### Required action
Up to and including the line that contains "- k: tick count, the", reproduce every line exactly, beginning with the first line below.

◇ ◇ ◇ ◇ ◇

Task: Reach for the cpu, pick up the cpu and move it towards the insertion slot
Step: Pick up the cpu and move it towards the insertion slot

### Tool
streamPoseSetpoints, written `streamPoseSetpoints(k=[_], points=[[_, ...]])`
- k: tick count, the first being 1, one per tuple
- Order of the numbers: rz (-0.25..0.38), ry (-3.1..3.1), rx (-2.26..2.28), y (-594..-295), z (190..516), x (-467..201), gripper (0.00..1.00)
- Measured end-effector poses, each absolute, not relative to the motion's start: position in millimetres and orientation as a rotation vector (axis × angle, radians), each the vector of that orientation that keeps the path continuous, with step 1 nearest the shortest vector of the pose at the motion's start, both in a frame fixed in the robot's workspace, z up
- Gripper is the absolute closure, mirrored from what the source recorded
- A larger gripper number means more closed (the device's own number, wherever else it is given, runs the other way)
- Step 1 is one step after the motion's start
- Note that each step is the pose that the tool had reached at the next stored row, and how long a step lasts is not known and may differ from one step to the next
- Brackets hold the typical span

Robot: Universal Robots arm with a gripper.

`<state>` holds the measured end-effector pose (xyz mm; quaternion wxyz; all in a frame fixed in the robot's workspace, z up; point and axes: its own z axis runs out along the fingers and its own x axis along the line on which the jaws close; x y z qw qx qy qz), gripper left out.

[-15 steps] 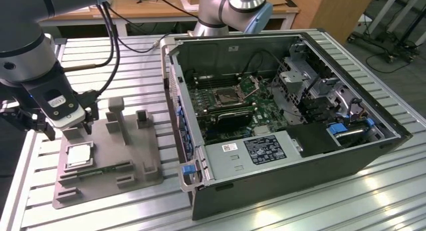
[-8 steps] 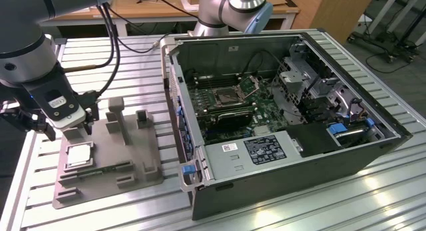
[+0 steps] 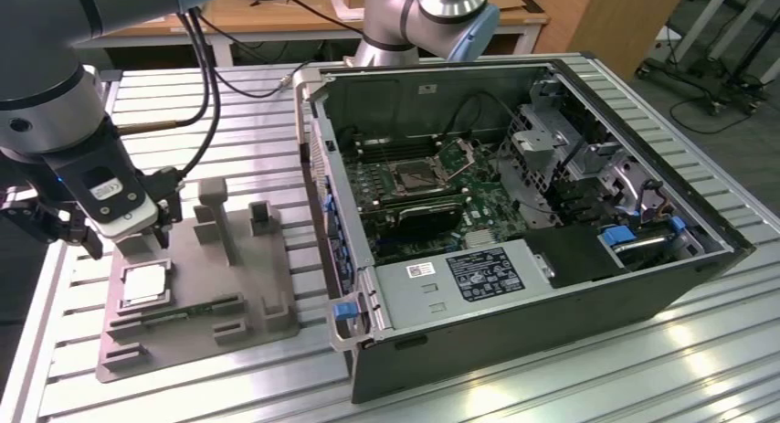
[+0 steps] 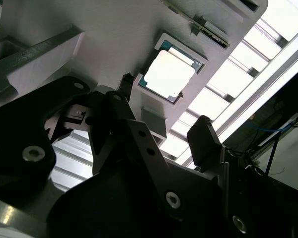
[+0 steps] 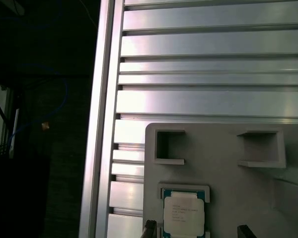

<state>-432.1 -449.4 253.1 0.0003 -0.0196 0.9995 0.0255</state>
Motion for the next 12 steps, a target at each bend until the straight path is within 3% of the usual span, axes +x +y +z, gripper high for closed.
streamPoseSetpoints(k=[12], points=[[0.080, 3.139, -0.062, -449.4, 251.6, -432.1, 0.29]])
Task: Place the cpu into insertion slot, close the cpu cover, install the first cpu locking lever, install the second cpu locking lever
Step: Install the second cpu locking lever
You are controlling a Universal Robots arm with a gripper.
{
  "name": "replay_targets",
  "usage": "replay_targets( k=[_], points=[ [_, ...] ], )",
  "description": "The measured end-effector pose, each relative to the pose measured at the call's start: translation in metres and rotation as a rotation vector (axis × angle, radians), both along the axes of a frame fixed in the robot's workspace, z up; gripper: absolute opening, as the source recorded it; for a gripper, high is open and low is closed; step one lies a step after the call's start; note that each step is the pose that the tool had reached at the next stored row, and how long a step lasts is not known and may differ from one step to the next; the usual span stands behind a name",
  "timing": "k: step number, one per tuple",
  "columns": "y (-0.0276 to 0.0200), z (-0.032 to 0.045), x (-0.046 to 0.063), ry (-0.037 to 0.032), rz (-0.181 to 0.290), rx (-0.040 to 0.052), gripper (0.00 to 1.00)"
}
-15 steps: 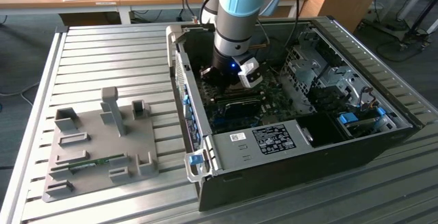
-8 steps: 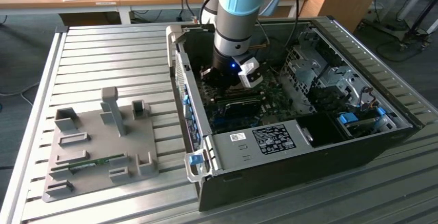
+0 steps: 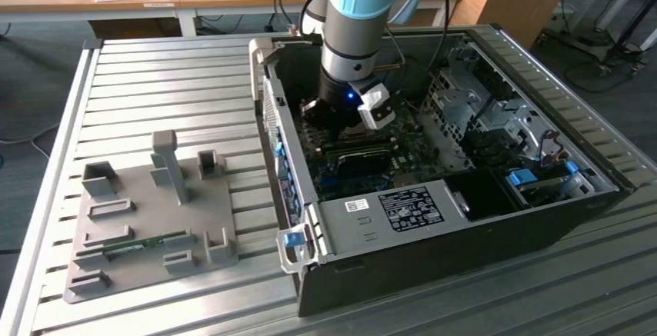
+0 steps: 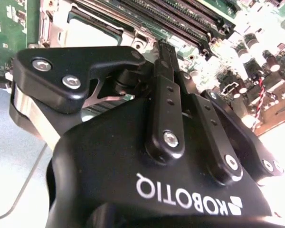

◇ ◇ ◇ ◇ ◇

### Solution for this task
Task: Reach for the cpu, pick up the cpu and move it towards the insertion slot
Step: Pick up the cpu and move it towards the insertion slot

### Tool
streamPoseSetpoints, written `streamPoseSetpoints(k=[_], points=[[_, ...]])`
- k: tick count, the first being 1, one per tuple

The required output has been given.